## Activity
Out of the data below, copy every line with the string "scene".

···

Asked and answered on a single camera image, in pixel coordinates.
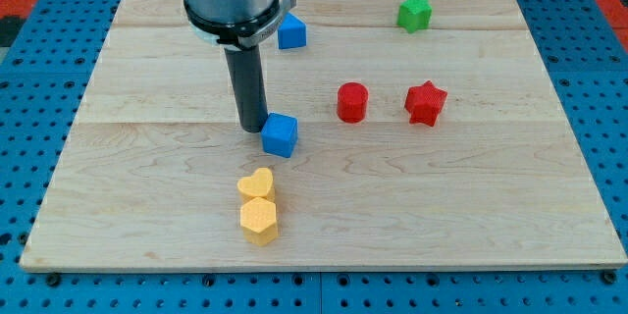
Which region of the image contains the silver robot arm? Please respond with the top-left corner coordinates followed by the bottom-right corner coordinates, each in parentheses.
top-left (183, 0), bottom-right (296, 50)

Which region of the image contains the blue triangle block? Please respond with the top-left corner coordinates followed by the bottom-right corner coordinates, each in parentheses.
top-left (278, 14), bottom-right (307, 50)

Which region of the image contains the green star block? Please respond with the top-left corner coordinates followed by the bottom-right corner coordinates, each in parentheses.
top-left (396, 0), bottom-right (432, 33)

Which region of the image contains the yellow heart block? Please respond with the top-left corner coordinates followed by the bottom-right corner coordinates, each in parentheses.
top-left (236, 167), bottom-right (276, 203)

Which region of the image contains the yellow hexagon block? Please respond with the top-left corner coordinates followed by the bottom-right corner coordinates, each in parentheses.
top-left (239, 197), bottom-right (279, 246)

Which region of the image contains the blue cube block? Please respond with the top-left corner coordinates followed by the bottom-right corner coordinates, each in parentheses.
top-left (261, 113), bottom-right (298, 158)

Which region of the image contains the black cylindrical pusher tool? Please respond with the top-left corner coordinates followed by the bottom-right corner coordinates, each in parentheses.
top-left (225, 46), bottom-right (268, 133)

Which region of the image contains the wooden board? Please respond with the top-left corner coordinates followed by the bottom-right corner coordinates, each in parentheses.
top-left (20, 0), bottom-right (627, 274)

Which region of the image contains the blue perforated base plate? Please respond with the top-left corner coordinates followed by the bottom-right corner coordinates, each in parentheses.
top-left (1, 0), bottom-right (627, 313)

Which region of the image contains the red star block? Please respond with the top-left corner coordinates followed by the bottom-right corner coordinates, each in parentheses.
top-left (404, 80), bottom-right (447, 127)

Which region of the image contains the red cylinder block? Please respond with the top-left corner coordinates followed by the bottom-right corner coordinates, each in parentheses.
top-left (337, 81), bottom-right (369, 124)

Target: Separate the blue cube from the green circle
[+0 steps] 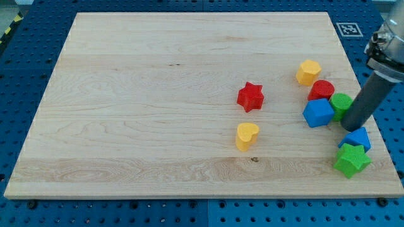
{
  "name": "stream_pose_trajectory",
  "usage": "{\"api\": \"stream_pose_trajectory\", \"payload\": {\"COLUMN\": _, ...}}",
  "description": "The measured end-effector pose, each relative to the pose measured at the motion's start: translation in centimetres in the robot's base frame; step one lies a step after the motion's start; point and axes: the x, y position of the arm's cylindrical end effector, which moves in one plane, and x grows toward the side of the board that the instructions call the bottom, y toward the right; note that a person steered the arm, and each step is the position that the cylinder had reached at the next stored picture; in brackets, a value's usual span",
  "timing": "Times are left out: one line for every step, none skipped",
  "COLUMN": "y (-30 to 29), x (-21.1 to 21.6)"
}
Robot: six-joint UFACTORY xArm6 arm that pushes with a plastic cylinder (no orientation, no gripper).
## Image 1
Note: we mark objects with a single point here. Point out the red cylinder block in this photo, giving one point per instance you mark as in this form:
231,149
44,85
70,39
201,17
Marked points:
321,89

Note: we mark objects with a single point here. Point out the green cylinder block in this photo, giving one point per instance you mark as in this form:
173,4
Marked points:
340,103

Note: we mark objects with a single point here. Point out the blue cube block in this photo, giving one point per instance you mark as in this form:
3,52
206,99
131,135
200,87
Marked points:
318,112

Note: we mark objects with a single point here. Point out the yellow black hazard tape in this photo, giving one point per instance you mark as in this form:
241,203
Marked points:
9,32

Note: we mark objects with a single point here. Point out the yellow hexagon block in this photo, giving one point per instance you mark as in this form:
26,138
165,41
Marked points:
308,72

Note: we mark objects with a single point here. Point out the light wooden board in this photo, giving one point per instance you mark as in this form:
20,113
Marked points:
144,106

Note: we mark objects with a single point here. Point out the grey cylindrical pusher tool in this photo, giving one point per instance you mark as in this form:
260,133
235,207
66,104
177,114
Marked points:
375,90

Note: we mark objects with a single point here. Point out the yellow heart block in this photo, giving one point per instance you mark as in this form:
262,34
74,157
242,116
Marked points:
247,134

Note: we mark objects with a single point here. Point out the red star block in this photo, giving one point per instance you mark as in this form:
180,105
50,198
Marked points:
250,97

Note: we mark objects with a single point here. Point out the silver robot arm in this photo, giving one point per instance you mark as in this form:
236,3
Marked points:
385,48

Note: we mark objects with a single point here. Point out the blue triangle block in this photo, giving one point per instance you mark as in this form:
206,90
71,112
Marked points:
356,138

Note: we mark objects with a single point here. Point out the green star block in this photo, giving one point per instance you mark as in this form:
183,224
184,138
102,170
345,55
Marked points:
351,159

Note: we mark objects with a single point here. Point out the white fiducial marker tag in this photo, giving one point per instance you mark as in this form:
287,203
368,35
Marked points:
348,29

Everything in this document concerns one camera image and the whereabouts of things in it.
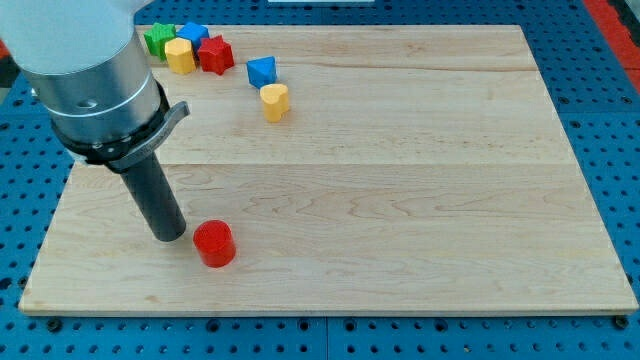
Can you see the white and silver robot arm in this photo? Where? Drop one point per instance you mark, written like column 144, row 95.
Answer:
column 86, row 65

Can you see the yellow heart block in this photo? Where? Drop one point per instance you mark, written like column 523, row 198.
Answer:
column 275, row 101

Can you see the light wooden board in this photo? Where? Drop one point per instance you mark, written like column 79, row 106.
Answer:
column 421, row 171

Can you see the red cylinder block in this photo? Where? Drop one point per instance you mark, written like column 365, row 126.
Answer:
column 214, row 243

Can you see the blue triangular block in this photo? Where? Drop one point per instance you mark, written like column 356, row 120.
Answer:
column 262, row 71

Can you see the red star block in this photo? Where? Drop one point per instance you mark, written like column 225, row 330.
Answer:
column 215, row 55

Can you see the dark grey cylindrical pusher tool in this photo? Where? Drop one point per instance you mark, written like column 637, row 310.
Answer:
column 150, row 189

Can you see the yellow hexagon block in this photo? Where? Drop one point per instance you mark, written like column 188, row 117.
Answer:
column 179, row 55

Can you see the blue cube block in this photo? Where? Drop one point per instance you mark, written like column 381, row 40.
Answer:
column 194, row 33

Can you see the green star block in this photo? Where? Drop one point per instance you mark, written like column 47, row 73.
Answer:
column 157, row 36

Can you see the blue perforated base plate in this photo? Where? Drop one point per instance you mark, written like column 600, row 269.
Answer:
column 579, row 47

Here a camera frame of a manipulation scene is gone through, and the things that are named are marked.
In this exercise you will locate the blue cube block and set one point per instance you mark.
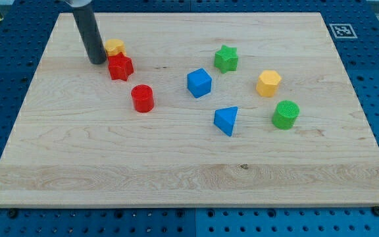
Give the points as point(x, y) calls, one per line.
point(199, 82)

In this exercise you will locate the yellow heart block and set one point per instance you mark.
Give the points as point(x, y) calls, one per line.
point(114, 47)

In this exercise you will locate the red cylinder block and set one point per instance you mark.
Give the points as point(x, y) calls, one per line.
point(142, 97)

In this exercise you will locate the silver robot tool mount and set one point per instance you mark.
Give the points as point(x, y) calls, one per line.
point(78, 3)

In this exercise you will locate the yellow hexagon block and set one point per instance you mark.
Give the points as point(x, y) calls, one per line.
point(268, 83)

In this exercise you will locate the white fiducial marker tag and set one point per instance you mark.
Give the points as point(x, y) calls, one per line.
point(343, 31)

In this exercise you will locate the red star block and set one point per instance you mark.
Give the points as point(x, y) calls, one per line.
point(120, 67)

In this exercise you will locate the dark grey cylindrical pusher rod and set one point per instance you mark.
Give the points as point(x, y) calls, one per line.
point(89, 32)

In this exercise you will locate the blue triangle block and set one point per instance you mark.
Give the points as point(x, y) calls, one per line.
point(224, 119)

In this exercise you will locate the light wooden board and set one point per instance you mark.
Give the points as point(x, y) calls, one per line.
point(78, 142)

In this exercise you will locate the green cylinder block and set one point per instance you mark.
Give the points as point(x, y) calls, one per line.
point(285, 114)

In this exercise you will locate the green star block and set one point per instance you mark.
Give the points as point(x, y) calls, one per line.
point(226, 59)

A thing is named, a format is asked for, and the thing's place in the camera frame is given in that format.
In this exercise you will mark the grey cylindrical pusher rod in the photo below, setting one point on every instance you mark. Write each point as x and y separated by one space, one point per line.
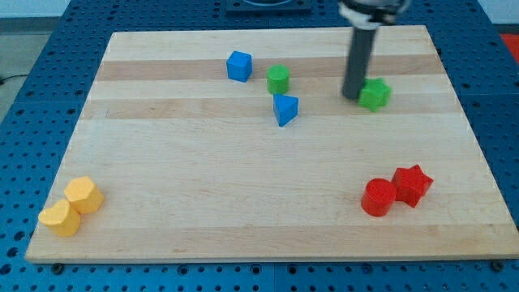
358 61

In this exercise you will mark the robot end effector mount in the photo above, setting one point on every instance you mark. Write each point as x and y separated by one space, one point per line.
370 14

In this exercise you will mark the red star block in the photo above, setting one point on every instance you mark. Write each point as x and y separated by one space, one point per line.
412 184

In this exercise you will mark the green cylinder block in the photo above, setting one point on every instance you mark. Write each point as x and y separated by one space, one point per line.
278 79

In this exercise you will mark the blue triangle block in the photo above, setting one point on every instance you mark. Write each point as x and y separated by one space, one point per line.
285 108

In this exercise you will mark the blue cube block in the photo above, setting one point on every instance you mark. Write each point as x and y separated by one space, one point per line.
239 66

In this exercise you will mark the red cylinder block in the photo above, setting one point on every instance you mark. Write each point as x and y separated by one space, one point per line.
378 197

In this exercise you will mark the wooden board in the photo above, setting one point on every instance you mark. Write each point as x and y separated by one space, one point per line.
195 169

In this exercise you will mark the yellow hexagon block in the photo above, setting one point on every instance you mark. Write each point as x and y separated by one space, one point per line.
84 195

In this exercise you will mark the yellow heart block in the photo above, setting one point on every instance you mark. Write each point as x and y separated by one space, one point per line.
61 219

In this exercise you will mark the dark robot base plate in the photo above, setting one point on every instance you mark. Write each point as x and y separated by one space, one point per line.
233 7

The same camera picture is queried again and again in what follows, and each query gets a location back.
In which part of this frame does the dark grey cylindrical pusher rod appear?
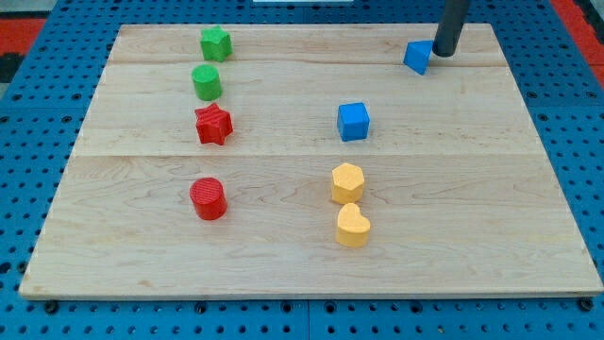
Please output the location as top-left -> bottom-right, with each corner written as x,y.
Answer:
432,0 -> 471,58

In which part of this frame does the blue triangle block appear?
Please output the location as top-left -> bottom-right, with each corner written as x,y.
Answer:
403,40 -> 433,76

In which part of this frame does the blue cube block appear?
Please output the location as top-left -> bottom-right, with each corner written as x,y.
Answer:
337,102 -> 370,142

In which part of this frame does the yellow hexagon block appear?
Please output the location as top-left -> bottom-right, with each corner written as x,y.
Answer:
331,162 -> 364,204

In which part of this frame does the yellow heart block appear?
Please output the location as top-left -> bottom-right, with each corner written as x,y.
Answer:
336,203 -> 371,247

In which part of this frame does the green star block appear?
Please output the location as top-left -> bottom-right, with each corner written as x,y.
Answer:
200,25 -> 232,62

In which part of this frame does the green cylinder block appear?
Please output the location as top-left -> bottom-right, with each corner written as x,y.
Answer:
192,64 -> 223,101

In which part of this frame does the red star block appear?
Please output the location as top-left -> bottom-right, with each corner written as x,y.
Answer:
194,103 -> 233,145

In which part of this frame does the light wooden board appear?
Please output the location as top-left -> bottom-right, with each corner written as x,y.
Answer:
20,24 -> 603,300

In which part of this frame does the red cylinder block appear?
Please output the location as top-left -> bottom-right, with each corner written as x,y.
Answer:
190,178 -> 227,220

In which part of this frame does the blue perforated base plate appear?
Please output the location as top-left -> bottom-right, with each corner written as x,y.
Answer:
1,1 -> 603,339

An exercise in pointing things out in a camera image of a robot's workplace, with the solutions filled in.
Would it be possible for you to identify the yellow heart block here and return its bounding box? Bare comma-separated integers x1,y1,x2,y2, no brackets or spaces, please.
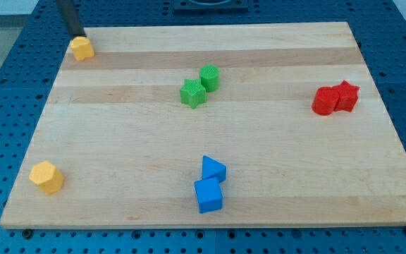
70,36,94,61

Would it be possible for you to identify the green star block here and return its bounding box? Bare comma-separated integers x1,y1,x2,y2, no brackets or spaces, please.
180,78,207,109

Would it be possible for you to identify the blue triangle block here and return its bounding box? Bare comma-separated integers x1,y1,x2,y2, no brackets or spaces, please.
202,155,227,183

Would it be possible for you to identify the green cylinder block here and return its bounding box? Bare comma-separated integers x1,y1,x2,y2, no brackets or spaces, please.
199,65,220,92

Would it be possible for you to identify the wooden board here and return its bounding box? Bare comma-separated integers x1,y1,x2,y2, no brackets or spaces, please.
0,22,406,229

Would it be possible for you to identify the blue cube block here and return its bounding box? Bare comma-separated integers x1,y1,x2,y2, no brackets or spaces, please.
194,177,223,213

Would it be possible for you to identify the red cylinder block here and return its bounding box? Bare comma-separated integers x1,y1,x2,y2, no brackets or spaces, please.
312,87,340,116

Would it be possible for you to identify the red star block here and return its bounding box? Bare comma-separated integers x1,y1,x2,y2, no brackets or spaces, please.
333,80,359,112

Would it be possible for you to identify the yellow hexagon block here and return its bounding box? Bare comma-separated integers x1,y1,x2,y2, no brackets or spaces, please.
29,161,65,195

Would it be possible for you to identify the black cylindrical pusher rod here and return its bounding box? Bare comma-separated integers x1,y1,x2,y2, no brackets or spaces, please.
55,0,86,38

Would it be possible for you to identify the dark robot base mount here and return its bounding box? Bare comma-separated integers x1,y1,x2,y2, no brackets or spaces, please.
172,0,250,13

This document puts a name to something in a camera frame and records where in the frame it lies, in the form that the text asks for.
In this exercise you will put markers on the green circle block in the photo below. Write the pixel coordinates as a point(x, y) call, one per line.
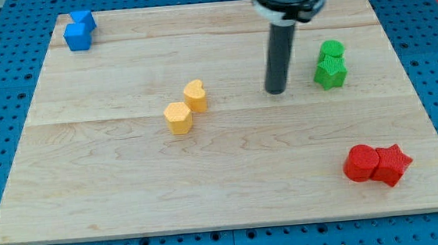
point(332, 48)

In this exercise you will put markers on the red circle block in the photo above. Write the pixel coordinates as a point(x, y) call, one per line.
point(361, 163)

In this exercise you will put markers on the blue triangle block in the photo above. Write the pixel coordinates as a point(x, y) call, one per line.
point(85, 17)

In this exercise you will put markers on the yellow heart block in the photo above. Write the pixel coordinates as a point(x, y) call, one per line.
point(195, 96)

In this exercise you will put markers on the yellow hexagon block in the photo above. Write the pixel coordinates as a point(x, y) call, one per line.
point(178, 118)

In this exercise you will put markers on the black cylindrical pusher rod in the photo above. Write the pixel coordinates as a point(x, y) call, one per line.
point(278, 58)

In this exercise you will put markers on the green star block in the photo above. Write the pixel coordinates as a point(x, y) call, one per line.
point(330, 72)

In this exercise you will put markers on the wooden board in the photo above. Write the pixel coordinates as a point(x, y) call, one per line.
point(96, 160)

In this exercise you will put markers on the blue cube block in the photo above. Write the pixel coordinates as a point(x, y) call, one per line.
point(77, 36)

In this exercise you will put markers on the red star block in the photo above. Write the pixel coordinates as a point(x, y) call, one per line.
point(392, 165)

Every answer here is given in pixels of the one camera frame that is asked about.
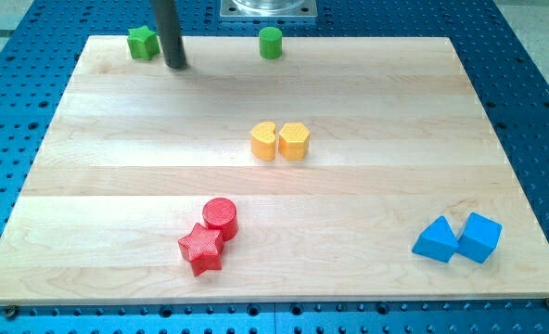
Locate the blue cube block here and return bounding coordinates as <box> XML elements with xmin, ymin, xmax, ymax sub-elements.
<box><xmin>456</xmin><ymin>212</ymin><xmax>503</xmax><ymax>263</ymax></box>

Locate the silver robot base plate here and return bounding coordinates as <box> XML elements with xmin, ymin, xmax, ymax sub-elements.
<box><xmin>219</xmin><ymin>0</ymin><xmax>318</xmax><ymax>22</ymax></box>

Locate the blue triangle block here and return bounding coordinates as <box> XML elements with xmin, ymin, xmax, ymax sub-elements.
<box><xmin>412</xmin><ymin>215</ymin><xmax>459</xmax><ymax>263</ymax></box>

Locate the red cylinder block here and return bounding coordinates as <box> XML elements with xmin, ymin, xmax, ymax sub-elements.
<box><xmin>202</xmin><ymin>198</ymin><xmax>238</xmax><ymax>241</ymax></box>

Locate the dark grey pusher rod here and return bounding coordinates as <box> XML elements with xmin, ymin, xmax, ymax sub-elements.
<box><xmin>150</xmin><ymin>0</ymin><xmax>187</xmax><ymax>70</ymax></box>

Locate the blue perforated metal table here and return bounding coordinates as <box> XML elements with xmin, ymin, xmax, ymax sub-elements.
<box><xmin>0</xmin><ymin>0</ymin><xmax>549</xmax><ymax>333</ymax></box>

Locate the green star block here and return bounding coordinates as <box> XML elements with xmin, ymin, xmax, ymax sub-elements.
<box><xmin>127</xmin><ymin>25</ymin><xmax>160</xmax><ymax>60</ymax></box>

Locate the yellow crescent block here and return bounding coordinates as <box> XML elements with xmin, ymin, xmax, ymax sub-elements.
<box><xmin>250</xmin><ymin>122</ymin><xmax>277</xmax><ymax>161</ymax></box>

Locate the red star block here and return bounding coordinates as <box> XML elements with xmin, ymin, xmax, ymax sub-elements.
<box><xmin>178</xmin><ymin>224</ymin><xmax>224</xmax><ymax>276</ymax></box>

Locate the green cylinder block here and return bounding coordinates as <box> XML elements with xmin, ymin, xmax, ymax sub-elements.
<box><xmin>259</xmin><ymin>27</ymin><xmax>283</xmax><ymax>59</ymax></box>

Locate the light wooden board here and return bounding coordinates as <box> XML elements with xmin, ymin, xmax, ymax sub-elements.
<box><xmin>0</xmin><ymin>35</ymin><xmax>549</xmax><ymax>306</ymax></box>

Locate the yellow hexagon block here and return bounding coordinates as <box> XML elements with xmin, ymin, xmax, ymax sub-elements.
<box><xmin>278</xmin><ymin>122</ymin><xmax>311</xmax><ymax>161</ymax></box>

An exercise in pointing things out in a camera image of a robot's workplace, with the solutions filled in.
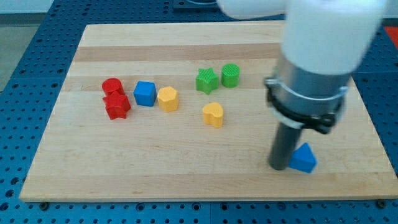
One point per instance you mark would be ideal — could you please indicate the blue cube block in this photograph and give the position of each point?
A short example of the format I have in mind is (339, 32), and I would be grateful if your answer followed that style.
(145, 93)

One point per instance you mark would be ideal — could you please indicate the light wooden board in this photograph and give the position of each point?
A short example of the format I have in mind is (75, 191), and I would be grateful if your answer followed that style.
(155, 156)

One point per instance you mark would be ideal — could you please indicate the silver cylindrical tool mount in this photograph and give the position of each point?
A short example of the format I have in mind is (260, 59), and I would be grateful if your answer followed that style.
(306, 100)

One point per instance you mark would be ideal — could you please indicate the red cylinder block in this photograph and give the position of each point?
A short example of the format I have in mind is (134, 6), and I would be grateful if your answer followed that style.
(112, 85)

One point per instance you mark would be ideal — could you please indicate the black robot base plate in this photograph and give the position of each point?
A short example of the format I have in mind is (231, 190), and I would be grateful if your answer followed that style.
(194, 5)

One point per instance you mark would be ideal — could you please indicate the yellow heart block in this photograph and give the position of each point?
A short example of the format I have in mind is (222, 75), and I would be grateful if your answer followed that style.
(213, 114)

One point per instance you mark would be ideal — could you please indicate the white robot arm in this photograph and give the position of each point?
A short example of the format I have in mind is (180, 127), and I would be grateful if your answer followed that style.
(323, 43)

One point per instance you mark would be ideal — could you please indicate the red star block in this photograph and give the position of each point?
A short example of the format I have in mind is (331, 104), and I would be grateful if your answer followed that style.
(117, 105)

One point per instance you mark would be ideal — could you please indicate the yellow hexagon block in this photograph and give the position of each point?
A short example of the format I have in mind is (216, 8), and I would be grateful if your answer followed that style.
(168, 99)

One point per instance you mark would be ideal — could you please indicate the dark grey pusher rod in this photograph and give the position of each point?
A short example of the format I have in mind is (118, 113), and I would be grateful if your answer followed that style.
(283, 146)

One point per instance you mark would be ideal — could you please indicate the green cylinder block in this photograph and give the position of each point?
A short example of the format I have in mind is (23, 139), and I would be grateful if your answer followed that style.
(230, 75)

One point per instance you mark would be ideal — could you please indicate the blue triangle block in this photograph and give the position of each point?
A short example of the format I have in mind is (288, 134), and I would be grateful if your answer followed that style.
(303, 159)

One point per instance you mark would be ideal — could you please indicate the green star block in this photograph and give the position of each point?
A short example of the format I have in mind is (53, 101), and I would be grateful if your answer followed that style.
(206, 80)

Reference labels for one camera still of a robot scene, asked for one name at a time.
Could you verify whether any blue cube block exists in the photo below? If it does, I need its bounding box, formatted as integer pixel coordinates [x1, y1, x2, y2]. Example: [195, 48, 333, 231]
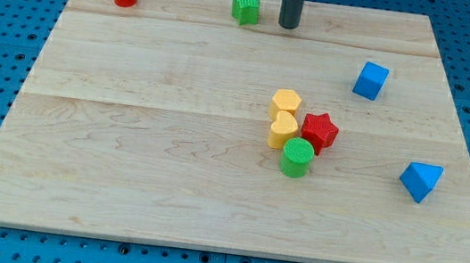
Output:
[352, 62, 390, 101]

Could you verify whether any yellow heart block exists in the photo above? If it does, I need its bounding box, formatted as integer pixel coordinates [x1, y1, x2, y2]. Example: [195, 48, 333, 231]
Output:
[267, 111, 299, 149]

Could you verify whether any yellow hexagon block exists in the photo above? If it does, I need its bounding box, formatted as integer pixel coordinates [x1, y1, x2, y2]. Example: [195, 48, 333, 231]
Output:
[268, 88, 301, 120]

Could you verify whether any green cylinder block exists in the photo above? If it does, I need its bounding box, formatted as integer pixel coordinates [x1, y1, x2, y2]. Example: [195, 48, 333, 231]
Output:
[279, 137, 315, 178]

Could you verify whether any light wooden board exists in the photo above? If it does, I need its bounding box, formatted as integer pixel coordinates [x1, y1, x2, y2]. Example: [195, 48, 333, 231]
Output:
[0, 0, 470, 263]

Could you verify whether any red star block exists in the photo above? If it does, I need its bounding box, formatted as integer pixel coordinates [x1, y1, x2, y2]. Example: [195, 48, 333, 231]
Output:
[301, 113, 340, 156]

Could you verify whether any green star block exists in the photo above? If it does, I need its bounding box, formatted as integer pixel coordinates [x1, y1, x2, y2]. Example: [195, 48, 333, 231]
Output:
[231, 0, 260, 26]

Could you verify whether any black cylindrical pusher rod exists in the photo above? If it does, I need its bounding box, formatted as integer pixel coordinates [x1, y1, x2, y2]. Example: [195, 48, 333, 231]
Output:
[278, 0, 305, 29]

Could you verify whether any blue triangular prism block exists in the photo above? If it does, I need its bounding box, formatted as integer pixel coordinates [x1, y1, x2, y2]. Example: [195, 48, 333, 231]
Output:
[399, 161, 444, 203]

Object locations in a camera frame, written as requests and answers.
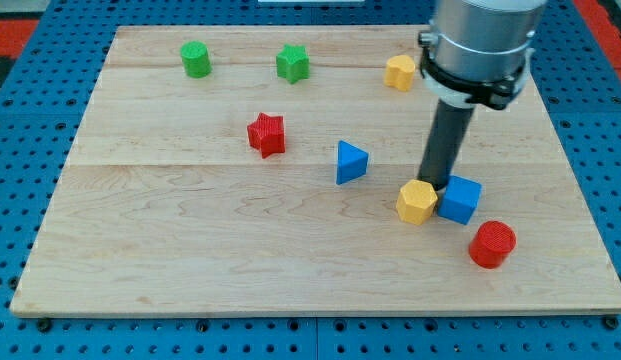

···

## Reply to the task
Here a camera frame of a manipulation scene is gone through, and the things that are named are marked.
Reference labels for one camera still of a robot scene, asked for one name at a time.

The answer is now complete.